In [1]:
%matplotlib inline
import matplotlib.pyplot as plt
import numpy as np
import scipy.stats as stats
In [2]:
%load_ext dotmagic

Markov Chains

A Markov chain is a sequence of events in which the probability of the next event depends only on the state of the current event. For example, we have previously encountered Markov chains in the random walk and Google Page Rank algorithm.

Example: Random walk and diffusion

In [3]:
n = 1000
k = 100
xs = np.c_[np.zeros(n), np.random.choice([-1,1], (n, k))]
xs = np.cumsum(xs, axis=1)
In [4]:
for x in xs:
    plt.plot(np.arange(k+1), x)
../_images/notebooks_S10B_MarkovChains_5_0.png

Snapshots of displacement after \(k\) steps follow normal distribution with \(\sigma = \sqrt{k}\)

In [5]:
fig, axes = plt.subplots(1, 5, figsize=(15, 3), sharex=True)
for i, k in enumerate(range(20, 101, 20)):
    axes[i].hist(xs[:, k], alpha=0.3, normed=True)
    axes[i].set_title('t = %d' % k)
    xp = np.linspace(-25, 25, 100)
    axes[i].plot(xp, stats.norm(loc=0, scale=np.sqrt(k)).pdf(xp))
plt.tight_layout()
../_images/notebooks_S10B_MarkovChains_7_0.png

Properties of states and Markov chains

A Markov chain is irreducible if it is possible to get from any state to any state. Otherwise it is reducible.

A state has period \(k\) if it must return to that state in multiples of \(k\) moves. If \(k=1\), the state is aperiodic. If all states are aperiodic, then the Markov chain is aperiodic.

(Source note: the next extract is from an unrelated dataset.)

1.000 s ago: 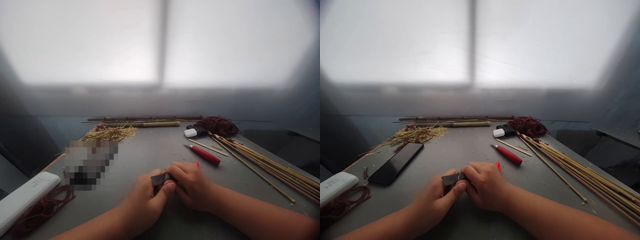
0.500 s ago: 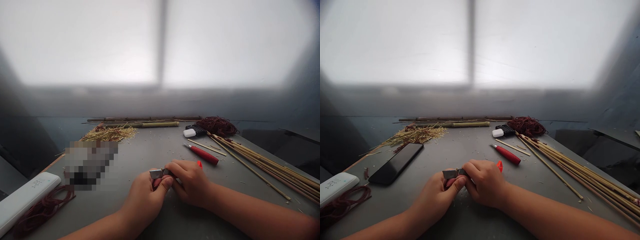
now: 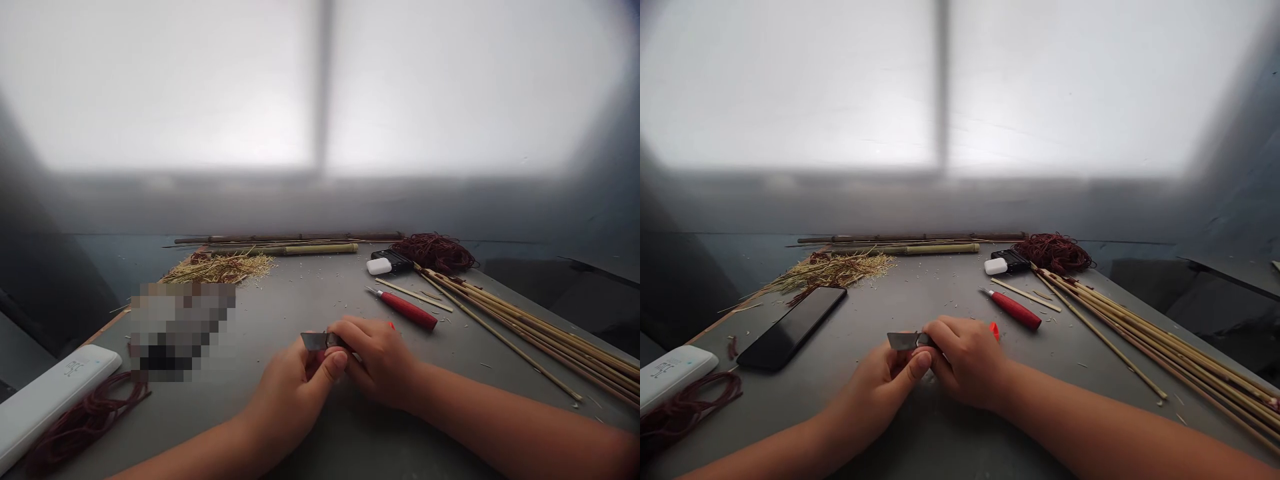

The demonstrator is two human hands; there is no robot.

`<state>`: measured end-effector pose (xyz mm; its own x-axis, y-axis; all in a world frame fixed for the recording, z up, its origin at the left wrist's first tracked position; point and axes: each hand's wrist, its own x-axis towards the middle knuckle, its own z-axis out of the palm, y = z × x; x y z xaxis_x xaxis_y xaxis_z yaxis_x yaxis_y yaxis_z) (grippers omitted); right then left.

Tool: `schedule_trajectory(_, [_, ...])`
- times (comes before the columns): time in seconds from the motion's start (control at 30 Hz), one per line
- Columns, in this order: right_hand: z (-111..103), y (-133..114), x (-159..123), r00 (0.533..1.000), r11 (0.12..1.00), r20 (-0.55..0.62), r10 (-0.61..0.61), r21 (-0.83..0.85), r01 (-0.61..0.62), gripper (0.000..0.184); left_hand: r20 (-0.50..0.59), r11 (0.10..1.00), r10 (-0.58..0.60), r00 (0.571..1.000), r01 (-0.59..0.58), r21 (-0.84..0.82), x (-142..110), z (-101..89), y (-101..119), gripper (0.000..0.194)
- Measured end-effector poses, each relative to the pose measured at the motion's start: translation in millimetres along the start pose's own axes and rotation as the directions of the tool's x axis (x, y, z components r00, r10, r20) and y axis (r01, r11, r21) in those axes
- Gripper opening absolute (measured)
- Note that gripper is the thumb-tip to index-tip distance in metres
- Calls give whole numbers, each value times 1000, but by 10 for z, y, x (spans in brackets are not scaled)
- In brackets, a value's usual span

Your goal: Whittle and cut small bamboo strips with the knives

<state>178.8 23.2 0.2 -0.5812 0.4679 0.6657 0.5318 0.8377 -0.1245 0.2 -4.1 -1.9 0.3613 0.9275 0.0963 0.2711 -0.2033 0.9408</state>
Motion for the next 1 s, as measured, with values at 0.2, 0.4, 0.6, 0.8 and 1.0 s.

If any state in an irreducible Markov chain is aperiodic, then all states are aperiodic.

Reducible and aperiodic

A is a transient state. B and C are recurrent states.

In [6]:
%%dot

digraph g {
    node [shape=circle]
    A -> B
    B -> C
    C -> B
    C -> C
}
../_images/notebooks_S10B_MarkovChains_11_0.svg

Irreducible and periodic

A, B, and C are recurrent states.

In [7]:
%%dot

digraph g {
    layout="circo";
    node [shape=circle]
    A -> B
    B -> C
    C -> A
}
../_images/notebooks_S10B_MarkovChains_13_0.svg

Absorbing Markov chain

D is an absorbing state. A, B and C are transient states. Since every state can reach an absorbing state, this is an absorbing Markov chain

In [8]:
%%dot

digraph g {
    node [shape=circle]
    A -> B
    B -> C
    C -> B
    C -> C
    B -> D
}
../_images/notebooks_S10B_MarkovChains_15_0.svg

Ergodic

An ergodic state is aperiodic and positive recurrent. If all states are ergodic, then we have an ergodic Markov chain. A finite chain that is aperiodic and irreducible is ergodic.

In [9]:
%%dot

digraph g {
    layout="circo";
    node [shape=circle]
    A -> B
    B -> C
    C -> A
    C -> C
}
../_images/notebooks_S10B_MarkovChains_17_0.svg

Markov Chain

Suppose we have the following transition table:

  Raleigh Chapel Hill Durham
Raleigh 0.9 0.05 0.05
Chapel Hill 0.1 0.8 0.1
Durham 0.04 0.01 0.95

This says that a resident of Raleigh this year has a 90% chance of stying in Raleigh and a 5% chance of relocating to Chapel Hill or Durham the following year. Note that the probabilities only depend on the current year. The transitions between states (Raleigh, Chapel Hill and Durham) are then said to be modeled by a Markov chain.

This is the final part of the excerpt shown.